M:分子量标记;1~2:目的序列M: Marker; 1-2: Target sequence图3 LR反应后菌液PCR结果Fig.3 PCR results of bacteria solution after LR reaction
M:分子量标记;1:目的载体pJawohl8-RNAi;2:目的载体pJawohl8-RNAi的NheI与SpeI双酶切;3:目的载体pJawohl8-RNAi的Acc65I酶切;4:干扰表达载体pJawohl8-RNAi-AGPase;5:干扰表达载体pJawohl8-RNAi-AGPase的NheI与SpeI双酶切;6:表达干扰载体pJawohl8-RNAi-AGPase的Acc65I酶切M: Marker; 1: Destination vector pJawohl8-RNAi; 2: Digestion of pJawohl8-RNAi vector by NheI and SpeI enzyme; 3: Digestion of pJawohl8-RNAi vector by Acc65I enzyme; 4: Expression vector pJawohl8-RNAi-AGPase; 5: Digestion of expression vector of pJawohl8-RNAi-AGPase by NheI and SpeI enzyme; 6: Digestion of pJawohl8-RNAi-AGPase vector by Acc65I enzyme图4 干扰表达载体pJawohl8-RNAi-AGPase酶切结果Fig.4 Digestion of interference vector pJawohl8-RNAi-AGPase
图5 最终构建的pJawohl8-RNAi-AGPase质粒图谱Fig.5 Constructed pJawohl8-RNAi-AGPase plasmid map
M:分子量标记;A:pJawohl8-RNAi-AGPase干扰质粒;AG:转化到农杆菌的干扰质粒M: Marker; A: Interfering plasmid pJawohl8-RNAi-AGPase; AG: Interfering plasmid translated into Agrobacterium图6 干扰片段的检测Fig.6 Detection of interference fragments
2.5 干扰质粒转化农杆菌PCR鉴定
通过电击法将构建好的表达干扰载体转入感受态农杆菌GV3101中,经过Kan、Rif、Amp抗性筛选,只有转化菌株才能生长,进一步对转化菌株进行PCR检测;用AGPase干扰片段的引物(AGPase-F,AGPase-R)PCR扩增干扰质粒和转化到农杆菌干扰质粒,以检测所构建的pJawohl8-RNAi-AGPase干扰质粒是否转化到农杆菌,并获得阳性克隆。
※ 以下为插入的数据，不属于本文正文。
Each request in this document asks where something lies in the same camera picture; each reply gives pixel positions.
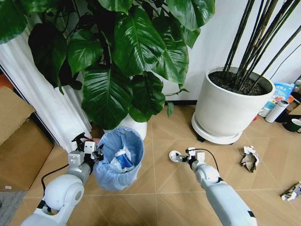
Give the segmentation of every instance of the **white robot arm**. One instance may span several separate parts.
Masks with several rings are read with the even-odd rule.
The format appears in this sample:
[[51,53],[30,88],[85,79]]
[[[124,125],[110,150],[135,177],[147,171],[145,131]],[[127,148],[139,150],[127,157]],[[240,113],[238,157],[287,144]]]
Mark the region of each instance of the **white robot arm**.
[[[74,207],[84,194],[84,185],[93,170],[93,165],[103,159],[101,148],[93,141],[81,142],[84,134],[77,136],[79,149],[68,154],[69,169],[66,174],[52,180],[36,210],[21,226],[65,226]],[[235,190],[220,178],[219,172],[205,164],[205,153],[195,148],[186,150],[183,156],[172,151],[169,157],[174,162],[187,162],[196,174],[197,181],[206,191],[207,198],[224,226],[256,226],[256,218]]]
[[169,157],[174,162],[187,162],[196,174],[197,181],[206,191],[206,196],[223,226],[256,226],[257,221],[236,191],[224,182],[219,172],[205,164],[205,153],[190,147],[187,156],[171,151]]

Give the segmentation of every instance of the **white bottle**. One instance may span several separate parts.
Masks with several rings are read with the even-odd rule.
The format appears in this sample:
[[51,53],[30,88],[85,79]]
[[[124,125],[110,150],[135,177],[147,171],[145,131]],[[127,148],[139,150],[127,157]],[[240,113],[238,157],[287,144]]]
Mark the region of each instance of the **white bottle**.
[[298,92],[300,90],[301,80],[297,80],[293,88],[293,92]]
[[275,119],[286,109],[288,102],[285,100],[280,100],[278,104],[272,109],[272,111],[265,118],[265,121],[272,123]]

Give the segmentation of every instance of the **pot stand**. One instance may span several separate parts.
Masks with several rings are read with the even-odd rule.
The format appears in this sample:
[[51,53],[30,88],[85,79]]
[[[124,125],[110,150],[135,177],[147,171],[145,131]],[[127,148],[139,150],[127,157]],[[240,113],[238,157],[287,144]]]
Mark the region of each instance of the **pot stand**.
[[242,132],[239,132],[237,135],[229,136],[229,137],[218,137],[218,136],[212,135],[212,134],[208,133],[207,131],[205,131],[200,126],[200,124],[196,120],[195,113],[192,116],[191,124],[192,124],[193,129],[196,131],[196,133],[200,135],[201,142],[208,140],[212,143],[219,144],[219,145],[230,145],[230,144],[233,144],[234,142],[236,142],[242,134]]

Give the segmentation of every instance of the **soil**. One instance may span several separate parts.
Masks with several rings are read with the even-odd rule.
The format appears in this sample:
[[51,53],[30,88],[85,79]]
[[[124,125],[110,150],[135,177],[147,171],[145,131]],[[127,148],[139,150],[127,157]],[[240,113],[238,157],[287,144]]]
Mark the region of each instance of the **soil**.
[[223,72],[213,72],[209,75],[209,79],[217,86],[226,89],[228,91],[231,91],[233,93],[243,94],[243,95],[250,95],[250,96],[260,96],[267,94],[267,91],[261,87],[258,83],[256,86],[253,87],[251,92],[248,94],[250,88],[252,87],[254,80],[248,78],[244,87],[239,91],[238,85],[235,85],[234,87],[231,86],[232,80],[235,77],[235,74],[232,72],[229,72],[227,76],[224,76]]

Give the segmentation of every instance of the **white planter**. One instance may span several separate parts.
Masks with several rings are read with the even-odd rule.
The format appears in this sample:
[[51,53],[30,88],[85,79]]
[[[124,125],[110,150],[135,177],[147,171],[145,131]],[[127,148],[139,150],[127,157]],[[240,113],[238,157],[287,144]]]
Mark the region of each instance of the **white planter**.
[[142,140],[146,137],[147,132],[147,122],[136,122],[132,117],[127,114],[127,116],[120,122],[118,126],[125,126],[131,129],[136,130],[141,136]]
[[[268,79],[261,79],[259,84],[268,91],[261,96],[247,96],[230,92],[213,84],[208,75],[223,68],[210,70],[203,81],[196,106],[196,120],[200,126],[215,136],[234,136],[242,132],[275,92],[275,86]],[[230,68],[236,73],[237,68]],[[251,79],[258,78],[252,73]]]
图6所示A为pJawohl8-RNAi-AGPase阳性对照,AG为提取转化的农杆菌质粒进行PCR,都具有300 bp大小的条带,与所克隆的干扰片段大小相符合,表明构建的干扰质粒成功转化到农杆菌GV3101中。
2.6 荧光定量PCR检测AGPase基因转录后抑制
提取转化植株RNA反转录为cDNA进行荧光定量PCR检测,以比较转化植株与非转化植株AGPase基因相对表达量(图7),结果显示转化含干扰质粒菌株的植株AGPase相对表达量大幅度降低,为对照的27.2 %。表明转入的干扰片段对其转录的mRNA发生沉默作用。
3 讨 论
本研究前期研究表明蔗糖能促进百合小鳞茎膨大发育,此处蔗糖作为百合生长利用的碳源具有以下作用:第一,作为合成淀粉的原料;第二,作为信号因子调控AGP相关启动子表达,从而正调控AGP,AGP上调进一步提高了淀粉的合成。此外,植物激素在对AGP调控中也起到了非常重要的作用。AGPase基因的直接转录激活子尚未确定,Nagata等[16]从拟南芥cDNA中分离出转录因子AtWRKY20,通过粒子轰击瞬时表达AtWRKY20,可增强ApL3启动子的表达,启动编码一个蔗糖诱导的AGPase大亚基基因。AtWRKY20还激活编码甘薯AGPase小亚基基因的ibAGP1启动子。在AGPase蛋白结构研究中发现一个横跨Pro103-Arg115的区域与AGPase酶底物结合及变构部分移动强烈相关,动态网络路径分析表明激活剂结合残基(Lys39)及ATP的主要传达通路与Pro103-Arg115残基环有关,分子动力学表明Pro103-Arg115环在AGPase酶的变构反应中起着重要的作用,此为一个只存在于变构调节的糖核苷酸焦磷酸化酶中的独特元件,可能是连接变构和催化位点触发机制的一个关键部分[17]。通过单点突变研究发现大肠杆菌AGPase生理负性和正性变构调节剂分别为腺苷-5-单磷酸腺苷(AMP)和果糖-1,6-二磷酸(FBP),并由此提出了AGPase蛋白酶催化活性调控模型[18],并发现了一个与活性位点保持信息通路的传递变构信号的关键区域[19],这对理解AGPase变构调节具有重要意义。越来越多的研究证据阐述了AGPase的多态性、调控信息通路、分子结构变构调节与功能的关系等,本研究基于AGP响应于植物激素、碳源等因子调控作用下探索其功能研究的反向遗传学方法,为下一步开展相关调控因子在百合鳞茎发育中的调控机制研究提供技术。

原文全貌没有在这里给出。